More than 250 websites now block Google-Extended, the “standalone product token” Google introduced Sept. 28 to let you block Bard, Vertex AI generative APIs and future generations of models from accessing your content.
That’s according to research shared exclusively with Search Engine Land by the Detailed.com team.
Why we care. There has been much debate and discussion about whether brands and businesses should block any bots (e.g., GPTBot, CCBot) that crawl content that is then used to train LLMs. Only a minority of sites have decided to block so far, but the numbers have continued to climb in recent months – as they don’t want their content to help AI companies profit and compete against them.
A big increase. As of Nov. 19, 252 websites out of a set of 3,000 popular websites had blocked Google-Extended. Just over a month earlier (Oct. 8), only 89 of those sites had blocked Google-Extended.

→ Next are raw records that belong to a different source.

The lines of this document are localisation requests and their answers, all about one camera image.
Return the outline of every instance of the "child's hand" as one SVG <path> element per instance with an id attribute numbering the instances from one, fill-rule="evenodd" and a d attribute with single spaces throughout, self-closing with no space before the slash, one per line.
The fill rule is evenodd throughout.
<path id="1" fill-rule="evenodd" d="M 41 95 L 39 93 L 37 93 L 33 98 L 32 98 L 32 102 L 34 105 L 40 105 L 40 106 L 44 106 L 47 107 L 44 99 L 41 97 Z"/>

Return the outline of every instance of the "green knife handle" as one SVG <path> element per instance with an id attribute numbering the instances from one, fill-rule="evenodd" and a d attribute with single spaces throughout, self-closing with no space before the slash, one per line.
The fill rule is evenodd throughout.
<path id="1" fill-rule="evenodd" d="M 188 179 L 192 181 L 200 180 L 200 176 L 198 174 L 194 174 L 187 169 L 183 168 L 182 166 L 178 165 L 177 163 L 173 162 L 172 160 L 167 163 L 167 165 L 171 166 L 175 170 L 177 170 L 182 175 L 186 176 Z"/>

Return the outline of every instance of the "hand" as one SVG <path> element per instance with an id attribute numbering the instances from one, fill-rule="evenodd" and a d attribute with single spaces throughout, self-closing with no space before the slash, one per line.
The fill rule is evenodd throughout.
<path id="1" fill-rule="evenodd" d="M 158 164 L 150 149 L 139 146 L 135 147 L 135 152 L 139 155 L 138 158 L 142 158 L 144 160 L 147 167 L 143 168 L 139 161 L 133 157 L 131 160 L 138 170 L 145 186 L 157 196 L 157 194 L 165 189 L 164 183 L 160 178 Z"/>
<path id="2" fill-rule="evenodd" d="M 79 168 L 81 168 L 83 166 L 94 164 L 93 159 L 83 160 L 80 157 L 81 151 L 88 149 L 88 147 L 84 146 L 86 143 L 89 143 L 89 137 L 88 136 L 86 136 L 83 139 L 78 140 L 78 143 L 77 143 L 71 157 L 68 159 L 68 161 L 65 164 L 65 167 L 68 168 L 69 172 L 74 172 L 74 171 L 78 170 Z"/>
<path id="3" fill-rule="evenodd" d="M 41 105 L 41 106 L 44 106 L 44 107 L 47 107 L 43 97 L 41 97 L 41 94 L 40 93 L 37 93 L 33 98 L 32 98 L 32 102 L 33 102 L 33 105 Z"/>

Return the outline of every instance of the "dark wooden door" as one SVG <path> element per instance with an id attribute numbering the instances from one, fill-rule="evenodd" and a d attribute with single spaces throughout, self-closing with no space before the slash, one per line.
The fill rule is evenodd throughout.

- That means the number of sites blocking Google-Extended jumped 180% in the past month.
Websites blocking Google-Extended crawling. They include:
- Ziff Davis properties (e.g., PC Mag, Mashable).
- Vox properties (e.g., The Verge and NYMag).
- The New York Times.
- Condé Nast (22 sites, including GQ, Vogue, Wired)
- Yelp (frequent Google critic and legal opponent).
Reminder. While you can block Google-Extended in robots.txt, that does not block your content from appearing in Google’s Search Generative Experience or prevent Google from using your content from training SGE. To opt-out fully, you’d have to block Googlebot (which would also take you out of Search). However, you can opt out of SGE overviews using nosnippet
.